Oggi non vi mostrerò nessuna nuova ricetta ma vi parlerò di un viaggio che ho fatto a luglio come premio per essere arrivata tra i 5 finalisti del contest organizzato da Mysocialrecipe con La Fiammante e La fabbrica delle pasta di Gragnano.
Sono stati due giorni intensissimi alla scoperta delle filiere, delle tradizioni campane, del buon cibo e dei paesaggi rurali insieme a tante persone appassionate come me.
La prima tappa è stata Gragnano, un piccolo paese arroccato sulle montagne a pochi km da Napoli.
A Gragnano produrre pasta è un’arte che si tramanda da generazione in generazione, 32 segreti costuditi gelosamente dalle famiglie che ancora hanno un pastificio artigianale.
Seguendo i dettami e i segreti della tradizione di famiglia il titolare, Antonino, impasta nel suo stabilimento la semola di prima estrazione insieme all’acqua proveniente dalla sorgente Imbuto.
Fin dal 1200 nella piazza centrale di Trivione i migliori grani venivano scambiati dai “sanzari” e poi portati ai 30 mulini che si trovavano lungo il corso del fiume Vernotico per essere macinati.
L’impasto di acqua e semola è poi sottoposto al processo di gramolatura, cioè una compressione che lo rende più omogeneo, e poi trafilato al bronzo ricavandone ben 20 formati diversi.
Lo spessore della trafila e la qualità del grano utilizzato modificano i tempi di cottura della pasta e la sua consistenza più o meno gommosa dopo la cottura.
Un’altra caratteristica della pasta di Gragnano è l’asciugatura lenta a bassa temperatura.
Prima dell’avvento dell’industrializzazione veniva stesa lugno Corso Sancio ( oggi Via Roma) sopra delle canne di bambù e veniva fatta asciugare molto delicatamente e per molto tempo al sole combinando anche l’azione del vento proveniente dai Monti Lattari e quello del mare del Golfo di Sorriento.

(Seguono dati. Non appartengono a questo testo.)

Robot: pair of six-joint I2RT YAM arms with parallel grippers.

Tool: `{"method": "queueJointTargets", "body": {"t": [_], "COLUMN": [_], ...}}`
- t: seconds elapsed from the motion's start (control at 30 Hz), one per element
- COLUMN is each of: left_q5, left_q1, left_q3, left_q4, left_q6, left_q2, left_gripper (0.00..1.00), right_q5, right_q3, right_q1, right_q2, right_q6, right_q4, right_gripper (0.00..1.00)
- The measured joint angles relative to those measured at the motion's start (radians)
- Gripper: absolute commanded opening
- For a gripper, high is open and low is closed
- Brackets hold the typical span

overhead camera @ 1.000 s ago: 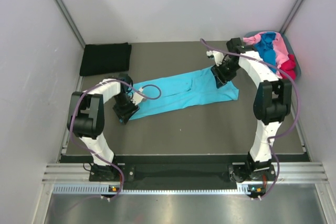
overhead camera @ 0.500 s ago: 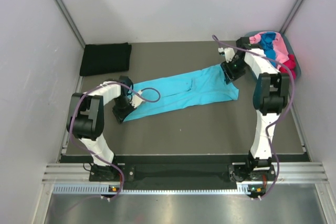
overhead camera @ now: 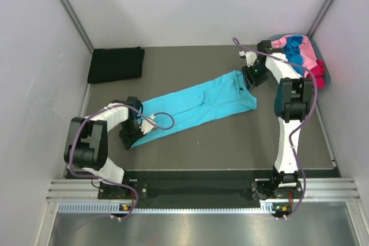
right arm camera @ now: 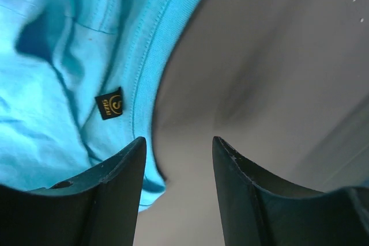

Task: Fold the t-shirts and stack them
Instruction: Fold the tshirt

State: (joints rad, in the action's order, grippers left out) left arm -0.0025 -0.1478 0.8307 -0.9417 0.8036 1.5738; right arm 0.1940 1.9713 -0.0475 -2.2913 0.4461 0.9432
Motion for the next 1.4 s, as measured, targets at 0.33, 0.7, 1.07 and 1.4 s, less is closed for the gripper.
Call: {"method": "queueJointTargets", "body": {"t": [0.33, 0.7, 1.07, 1.4], "left_q5": [-0.008, -0.015, -0.014, -0.015], "left_q1": [0.000, 0.000, 0.000, -0.025], "left_q3": [-0.041, -0.042, -0.011, 0.112], "left_q4": [-0.024, -0.028, -0.035, -0.096], "left_q6": [0.009, 0.003, -0.008, 0.088], "left_q2": [-0.031, -0.031, -0.005, 0.087], "left_gripper": [0.00, 0.00, 0.00, 0.00], "right_q5": [0.068, 0.126, 0.119, 0.062], "right_q3": [0.038, 0.074, 0.180, 0.308], "right_q1": [0.005, -0.010, -0.056, -0.098], "right_q2": [-0.026, -0.072, -0.139, -0.207], "right_q6": [-0.003, 0.006, 0.041, 0.031], "right_q4": [0.014, 0.045, 0.104, 0.086], "right_gripper": [0.50, 0.49, 0.00, 0.00]}}
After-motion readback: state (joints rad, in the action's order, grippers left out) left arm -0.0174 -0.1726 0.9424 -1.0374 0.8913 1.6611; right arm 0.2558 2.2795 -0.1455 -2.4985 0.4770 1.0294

Antonino si è inventato dei formati di pasta che sembrano delle vere e proprie opere di design ottenendo numerosi brevetti.
La Fabbrica della Pasta di Gragnano produce circa 6 quintali di pasta all’ora che dopo l’asciugatura vengono impacchettati sia meccanicamente che a mano, con una tecnica che non è mai cambiata nel tempo.

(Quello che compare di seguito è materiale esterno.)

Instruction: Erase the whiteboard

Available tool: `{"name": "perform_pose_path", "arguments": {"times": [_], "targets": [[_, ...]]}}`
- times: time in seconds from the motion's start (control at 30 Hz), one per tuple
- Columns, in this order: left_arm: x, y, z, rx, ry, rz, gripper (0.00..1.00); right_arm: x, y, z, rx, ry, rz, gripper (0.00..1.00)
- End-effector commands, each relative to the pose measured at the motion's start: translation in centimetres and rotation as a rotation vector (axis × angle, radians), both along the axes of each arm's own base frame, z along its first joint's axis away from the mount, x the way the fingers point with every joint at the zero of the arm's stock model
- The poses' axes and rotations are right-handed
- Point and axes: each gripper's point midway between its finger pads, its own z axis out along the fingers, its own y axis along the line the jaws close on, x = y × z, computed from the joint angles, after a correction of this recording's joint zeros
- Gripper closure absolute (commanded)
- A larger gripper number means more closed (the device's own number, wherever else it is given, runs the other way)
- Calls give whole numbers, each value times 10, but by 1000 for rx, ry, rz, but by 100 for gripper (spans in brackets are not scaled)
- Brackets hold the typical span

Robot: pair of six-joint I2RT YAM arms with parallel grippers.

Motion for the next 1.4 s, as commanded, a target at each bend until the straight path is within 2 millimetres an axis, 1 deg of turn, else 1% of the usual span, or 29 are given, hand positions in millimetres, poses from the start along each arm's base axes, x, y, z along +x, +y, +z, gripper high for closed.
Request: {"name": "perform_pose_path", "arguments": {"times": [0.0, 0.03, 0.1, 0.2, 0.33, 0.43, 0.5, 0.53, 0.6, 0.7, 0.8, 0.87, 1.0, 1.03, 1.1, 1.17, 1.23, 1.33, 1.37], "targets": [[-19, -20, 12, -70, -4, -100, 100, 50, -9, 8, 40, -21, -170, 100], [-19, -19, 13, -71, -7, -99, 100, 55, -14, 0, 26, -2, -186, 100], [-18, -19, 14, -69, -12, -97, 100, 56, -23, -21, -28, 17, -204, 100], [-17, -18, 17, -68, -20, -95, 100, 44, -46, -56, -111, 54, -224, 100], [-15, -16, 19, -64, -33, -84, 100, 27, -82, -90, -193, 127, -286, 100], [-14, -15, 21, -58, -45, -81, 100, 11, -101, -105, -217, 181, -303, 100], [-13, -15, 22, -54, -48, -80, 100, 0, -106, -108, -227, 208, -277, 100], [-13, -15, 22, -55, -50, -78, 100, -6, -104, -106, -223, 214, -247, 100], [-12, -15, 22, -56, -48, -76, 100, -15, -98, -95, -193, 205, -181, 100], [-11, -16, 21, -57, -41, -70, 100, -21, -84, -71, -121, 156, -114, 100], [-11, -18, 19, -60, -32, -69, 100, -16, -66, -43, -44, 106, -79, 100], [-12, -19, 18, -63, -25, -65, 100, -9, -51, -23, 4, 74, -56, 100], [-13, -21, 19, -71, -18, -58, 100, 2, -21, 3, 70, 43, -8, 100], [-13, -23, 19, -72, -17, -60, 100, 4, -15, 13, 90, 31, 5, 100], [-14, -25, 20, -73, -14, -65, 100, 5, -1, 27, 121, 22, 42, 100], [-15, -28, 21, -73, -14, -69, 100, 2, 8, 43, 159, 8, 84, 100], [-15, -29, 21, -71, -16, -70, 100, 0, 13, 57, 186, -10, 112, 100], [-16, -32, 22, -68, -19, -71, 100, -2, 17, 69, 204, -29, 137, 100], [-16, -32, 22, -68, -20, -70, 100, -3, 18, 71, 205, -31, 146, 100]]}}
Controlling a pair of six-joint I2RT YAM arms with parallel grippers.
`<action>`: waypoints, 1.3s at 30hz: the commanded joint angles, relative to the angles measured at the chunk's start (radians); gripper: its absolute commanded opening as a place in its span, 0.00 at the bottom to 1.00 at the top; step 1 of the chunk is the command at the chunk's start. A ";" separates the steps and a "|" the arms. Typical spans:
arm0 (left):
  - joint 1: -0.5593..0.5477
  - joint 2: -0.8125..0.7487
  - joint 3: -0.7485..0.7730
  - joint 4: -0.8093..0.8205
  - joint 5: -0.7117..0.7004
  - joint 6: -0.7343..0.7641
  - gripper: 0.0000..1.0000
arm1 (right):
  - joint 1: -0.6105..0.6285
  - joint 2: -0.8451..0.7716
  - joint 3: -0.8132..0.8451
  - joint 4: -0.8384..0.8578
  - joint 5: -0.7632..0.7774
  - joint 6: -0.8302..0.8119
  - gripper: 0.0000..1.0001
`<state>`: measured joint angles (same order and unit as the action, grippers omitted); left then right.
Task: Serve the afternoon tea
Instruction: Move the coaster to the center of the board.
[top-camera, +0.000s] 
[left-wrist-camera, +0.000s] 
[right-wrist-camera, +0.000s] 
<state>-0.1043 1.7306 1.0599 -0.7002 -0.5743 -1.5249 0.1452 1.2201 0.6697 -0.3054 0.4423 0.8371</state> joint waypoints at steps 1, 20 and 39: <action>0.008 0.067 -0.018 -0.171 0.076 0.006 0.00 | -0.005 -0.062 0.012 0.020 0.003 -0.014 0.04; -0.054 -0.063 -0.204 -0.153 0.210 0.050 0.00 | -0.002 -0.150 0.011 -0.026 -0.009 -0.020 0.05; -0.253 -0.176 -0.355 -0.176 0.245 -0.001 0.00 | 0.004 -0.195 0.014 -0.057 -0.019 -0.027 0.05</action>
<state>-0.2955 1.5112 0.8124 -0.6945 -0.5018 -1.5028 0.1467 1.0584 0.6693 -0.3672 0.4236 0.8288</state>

All’interno dello stesso stabilimento è stato possibile visitare lo show room con emozionanti foto d’epoca e gli antichi attrezzi utilizzati dai pastai dell’800 e un piccolo spaccio di tutti i formati di pasta di questa azienda familiare.
La pasta di Gragnano è molto particolare, ruvida, di un giallo intenso, totalmente naturale e senza l’aggiunta di additivi, amata in Italia ma anche apprezzata in tutto il mondo.
Gragnano mi ha fatto scoprire anche un vino frizzante rosso, il Gragnano Doc, che viene imbottigliato per San Martino l’11 novembre quando la fermentazione è ancora in atto.
In passato veniva consumato dai contadini con pane cafone e friarilelli cotti con olio e aglio e venduto in una piccola botte, il caratello, durante la Traffica di Gragnano.
La seconda tappa del viaggio è stata la coltivazione dei pomodori del Sig. Acampora presso Ercolano.
Siamo stati accolti da un’intera famiglia, coccolati e viziati per ore alla scoperta del pomodoro rosso del Piennolo.
Questo particolare tipo di pomodoro cresce alle pendici del “gigante buono”, il Vesuvio, dove le piantine vengono trapiantate nel terreno nel mese di aprile e trovano un terreno di origine vulcanica, scuro e ricco di minerali.
Il piennolo è anche detto “pomodoro di terra asciutta” perché la sua pianta non viene irrigata non appena spunta.
E’ un pomodoro dalla polpa poco acquosa, dalla buccia spessa e resistente con due righe verticali, una per lato, e un pizzo appuntito sul fondo, lo spunzillo.
Il piennolo viene raccolto piantato e raccolto a mano e il nome deriva dalla lavorazione finale, fatta dalle donne della famiglia, che incrociando gli steli con i pomodori uno sopra l’altro formano una sorta di grande pendolo.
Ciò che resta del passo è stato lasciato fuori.